Jakarta (ANTARA) - Perpustakaan Nasional Republik Indonesia (Perpusnas RI) mendorong karya-karya Syekh Yusuf Al-Makassari untuk diakui sebagai ingatan kolektif dunia melalui pengusulan manuskrip Syekh Yusuf dalam program Memory of the World UNESCO.
Filolog Perpusnas, Aditya Gunawan mengatakan upaya tersebut dilakukan dalam rangka menyongsong peringatan 400 tahun kelahiran Syekh Yusuf Al-Makassari, pahlawan nasional sekaligus ulama dan pejuang yang pengaruh pemikirannya melampaui batas wilayah dan zaman.
“Kami di Perpustakaan Nasional berupaya mengarusutamakan karya-karya Syekh Yusuf Al-Makassari agar dikenal sebagai ingatan kolektif dunia,” kata Aditya dalam Taklimat Media “400 Tahun Syekh Yusuf Al-Makassari” di Jakarta, Selasa.
Menurut Aditya, pengusulan manuskrip Syekh Yusuf sebagai nominasi Memory of the World UNESCO dilakukan melalui kolaborasi antara Perpusnas dan Universitas Leiden, Belanda.
Ia menyebut, total terdapat delapan naskah yang diusulkan, terdiri atas tiga naskah koleksi Perpusnas dan lima naskah yang tersimpan di Universitas Leiden.
Aditya menjelaskan proses pengusulan berjalan lancar berkat dukungan berbagai pihak, termasuk akademisi dan komunitas internasional.

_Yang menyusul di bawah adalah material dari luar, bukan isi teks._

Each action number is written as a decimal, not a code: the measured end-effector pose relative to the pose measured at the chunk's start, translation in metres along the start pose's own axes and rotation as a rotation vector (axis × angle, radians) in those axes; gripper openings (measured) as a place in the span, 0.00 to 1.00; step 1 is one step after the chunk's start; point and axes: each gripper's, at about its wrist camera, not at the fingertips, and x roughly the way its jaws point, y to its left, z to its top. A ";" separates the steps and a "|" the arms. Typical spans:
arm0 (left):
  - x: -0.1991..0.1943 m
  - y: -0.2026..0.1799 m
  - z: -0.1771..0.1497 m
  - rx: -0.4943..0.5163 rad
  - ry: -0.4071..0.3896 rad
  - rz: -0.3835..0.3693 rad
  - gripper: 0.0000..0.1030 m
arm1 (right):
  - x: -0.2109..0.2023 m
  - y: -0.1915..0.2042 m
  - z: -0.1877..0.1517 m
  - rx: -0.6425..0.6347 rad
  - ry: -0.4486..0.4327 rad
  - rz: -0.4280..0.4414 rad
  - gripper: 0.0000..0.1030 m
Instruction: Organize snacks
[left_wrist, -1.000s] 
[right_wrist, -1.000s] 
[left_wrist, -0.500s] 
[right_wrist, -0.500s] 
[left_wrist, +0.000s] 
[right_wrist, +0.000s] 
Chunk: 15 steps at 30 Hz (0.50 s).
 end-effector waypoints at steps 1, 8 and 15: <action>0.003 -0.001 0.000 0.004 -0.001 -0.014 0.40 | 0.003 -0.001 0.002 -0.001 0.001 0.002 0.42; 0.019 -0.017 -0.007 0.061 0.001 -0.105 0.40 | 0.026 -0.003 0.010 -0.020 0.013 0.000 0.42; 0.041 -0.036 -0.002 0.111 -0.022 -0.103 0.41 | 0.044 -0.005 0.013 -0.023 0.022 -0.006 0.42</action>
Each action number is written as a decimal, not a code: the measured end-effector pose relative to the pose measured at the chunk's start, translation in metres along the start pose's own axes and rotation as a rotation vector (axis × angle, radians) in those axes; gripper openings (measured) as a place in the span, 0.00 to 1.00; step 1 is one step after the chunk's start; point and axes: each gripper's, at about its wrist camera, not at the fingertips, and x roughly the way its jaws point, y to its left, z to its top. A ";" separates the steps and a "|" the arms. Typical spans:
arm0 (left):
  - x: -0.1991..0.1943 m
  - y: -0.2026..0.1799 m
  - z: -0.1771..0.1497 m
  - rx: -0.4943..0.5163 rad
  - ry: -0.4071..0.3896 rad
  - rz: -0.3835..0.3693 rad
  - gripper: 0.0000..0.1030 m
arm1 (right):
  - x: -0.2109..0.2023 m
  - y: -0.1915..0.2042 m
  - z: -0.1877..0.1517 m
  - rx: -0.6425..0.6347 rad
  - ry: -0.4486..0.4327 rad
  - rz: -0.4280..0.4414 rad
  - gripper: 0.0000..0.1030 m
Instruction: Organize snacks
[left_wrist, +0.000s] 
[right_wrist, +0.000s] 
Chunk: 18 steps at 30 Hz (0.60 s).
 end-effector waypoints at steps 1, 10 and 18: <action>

Adapun dukungan juga datang dari komunitas Melayu di Afrika Selatan serta lembaga kebudayaan dan perpustakaan di Sri Lanka, yang menunjukkan luasnya pengaruh dan warisan Syekh Yusuf.
Aditya menuturkan karya-karya Syekh Yusuf tidak hanya mencerminkan ajaran tasawuf, tauhid, dan makrifat, tetapi juga menunjukkan keberlanjutan tradisi intelektual yang terus disalin dan dipelajari di berbagai wilayah Nusantara sejak abad ke-17 dan ke-18.
“Manuskrip-manuskrip ini membuktikan bahwa ajaran Syekh Yusuf hidup dan diwariskan lintas generasi, tidak hanya di Sulawesi Selatan, tetapi juga di Jawa, Sri Lanka, hingga Afrika Selatan,” ujarnya.
Ia menambahkan bahwa signifikansi karya Syekh Yusuf dinilai dari aspek sejarah serta keberlanjutan sosial dan spiritual.
Di Nusantara, Syekh Yusuf dikenal sebagai penasihat spiritual Kesultanan Banten dan menghasilkan puluhan karya.
Di Sri Lanka, ia membangun komunitas Melayu dan menulis sejumlah risalah penting, sementara di Afrika Selatan pengaruhnya tercermin dalam nilai-nilai perjuangan kemanusiaan dan persatuan lintas budaya.
Aditya menegaskan bahwa pengusulan manuskrip Syekh Yusuf ke UNESCO juga menjadi sarana diplomasi budaya Indonesia, sekaligus memperkuat pengakuan internasional terhadap warisan intelektual Nusantara.
“Melalui peringatan 400 tahun Syekh Yusuf, kami berharap kolaborasi lintas lembaga dapat terus diperkuat untuk menjaga, meneliti, dan mempromosikan warisan pemikiran Syekh Yusuf Al-Makassari bagi dunia,” kata Aditya.